Thank you for the confirmation! Did you do it with calculus? I did a Markov chain and verified it only for hitting all 10 numbers with your usual method.


No - I used brute force computing. Well, I suppose it's identical to a Markov chain.
However, the probability for 10 is simple; there are 10! permutations, each of which has a probability of 1 x 2 x 3 x 4 x 5 x 5 x 4 x 3 x 2 x 1 / 36^10 of occurring, so the result = 3,628,800 x 14,400 / 6^20.
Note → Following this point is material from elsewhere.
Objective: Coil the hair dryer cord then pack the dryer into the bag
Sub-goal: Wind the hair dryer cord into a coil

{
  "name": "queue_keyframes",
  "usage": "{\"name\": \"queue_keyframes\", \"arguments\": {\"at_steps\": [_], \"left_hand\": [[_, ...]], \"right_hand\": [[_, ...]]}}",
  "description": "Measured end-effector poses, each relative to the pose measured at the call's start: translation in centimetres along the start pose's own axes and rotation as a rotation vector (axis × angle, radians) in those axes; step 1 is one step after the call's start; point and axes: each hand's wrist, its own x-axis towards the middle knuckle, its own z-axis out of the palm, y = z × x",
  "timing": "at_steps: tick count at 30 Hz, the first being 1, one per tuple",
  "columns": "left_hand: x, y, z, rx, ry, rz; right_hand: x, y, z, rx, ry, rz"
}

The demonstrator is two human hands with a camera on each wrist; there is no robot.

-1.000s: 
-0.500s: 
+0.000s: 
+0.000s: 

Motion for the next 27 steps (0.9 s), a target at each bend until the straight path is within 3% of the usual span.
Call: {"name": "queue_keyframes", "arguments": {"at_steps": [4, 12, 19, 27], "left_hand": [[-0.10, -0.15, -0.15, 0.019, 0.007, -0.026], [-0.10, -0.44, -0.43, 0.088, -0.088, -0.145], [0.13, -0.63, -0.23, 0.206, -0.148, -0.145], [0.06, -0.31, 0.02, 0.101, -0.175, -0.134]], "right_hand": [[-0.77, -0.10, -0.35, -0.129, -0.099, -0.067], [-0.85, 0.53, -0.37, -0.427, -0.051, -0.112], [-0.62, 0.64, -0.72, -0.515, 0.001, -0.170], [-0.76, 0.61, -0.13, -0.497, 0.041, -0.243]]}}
First, I generated all 10! = 3,628,800 permutations of {2, 3, 4, 5, 6, 8, 9, 10, 11, 12}:
1. Start with {2, 3} and {3,2}
2. For each number from 4 to 12 (except 7), replace each previous permutation with multiple permutations where the new number is in each possible position (e.g. replace {2, 3} with {4, 2, 3}, {2, 4, 3}, and {2, 3, 4}; when all of the size-3 permutations are done, replace {4, 2, 3} with {5, 4, 2, 3}, {4, 5, 2, 3}, {4, 2, 5, 3}, and {4, 2, 3, 5}).
Then, for each 10-permutation:
1. Calculate the probability of the first 5 numbers coming up then one of those numbers or 7 (i.e. a 5-roll win).
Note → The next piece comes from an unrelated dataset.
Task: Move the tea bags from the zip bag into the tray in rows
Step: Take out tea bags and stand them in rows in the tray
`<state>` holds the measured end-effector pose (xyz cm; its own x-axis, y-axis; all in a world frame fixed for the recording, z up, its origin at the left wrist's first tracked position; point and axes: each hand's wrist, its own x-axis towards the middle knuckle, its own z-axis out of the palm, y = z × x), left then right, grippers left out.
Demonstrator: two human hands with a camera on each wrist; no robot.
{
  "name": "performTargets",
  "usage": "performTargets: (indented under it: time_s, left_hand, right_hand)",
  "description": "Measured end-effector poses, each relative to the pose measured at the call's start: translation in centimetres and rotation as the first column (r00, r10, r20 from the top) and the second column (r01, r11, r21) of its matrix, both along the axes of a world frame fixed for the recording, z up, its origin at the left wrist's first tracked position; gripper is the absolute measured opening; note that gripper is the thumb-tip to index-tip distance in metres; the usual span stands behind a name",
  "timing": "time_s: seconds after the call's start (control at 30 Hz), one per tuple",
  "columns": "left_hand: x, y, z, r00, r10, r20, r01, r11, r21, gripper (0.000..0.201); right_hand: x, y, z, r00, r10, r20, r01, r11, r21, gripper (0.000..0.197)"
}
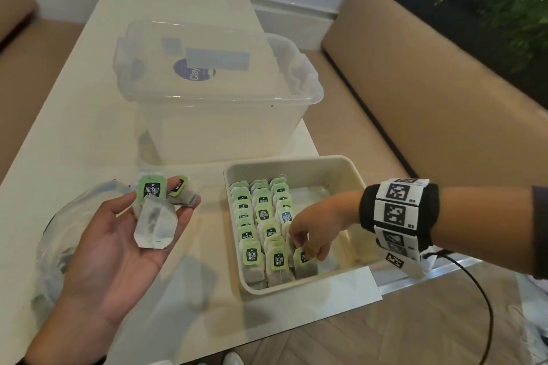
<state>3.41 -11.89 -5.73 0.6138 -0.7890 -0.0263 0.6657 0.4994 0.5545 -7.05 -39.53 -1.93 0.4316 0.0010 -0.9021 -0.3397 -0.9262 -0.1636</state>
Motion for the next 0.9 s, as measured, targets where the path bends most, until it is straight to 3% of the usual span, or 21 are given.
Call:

If the first five numbers are {2, 8, 6, 10, 3}, this is 1/36 x 5/36 x 5/36 x 3/36 x 2/36 x (1 + 5 + 5 + 3 + 2 + 6)/36.
2. Do the same for the 6-roll wins, the 7-roll wins, and so on through the 10-roll wins.
3. Sum the 5-roll win probabilities, then divide by 5! as each permutation of 5 numbers appears in 5! of the 10-permutations; this is the overall probability of a 5-roll win.
4. Sum the 6-roll win probabilities, then divide by 4! as each permutation of 6 numbers appears in 4! of the 10-permutations; this is the overall probability of a 5-roll win.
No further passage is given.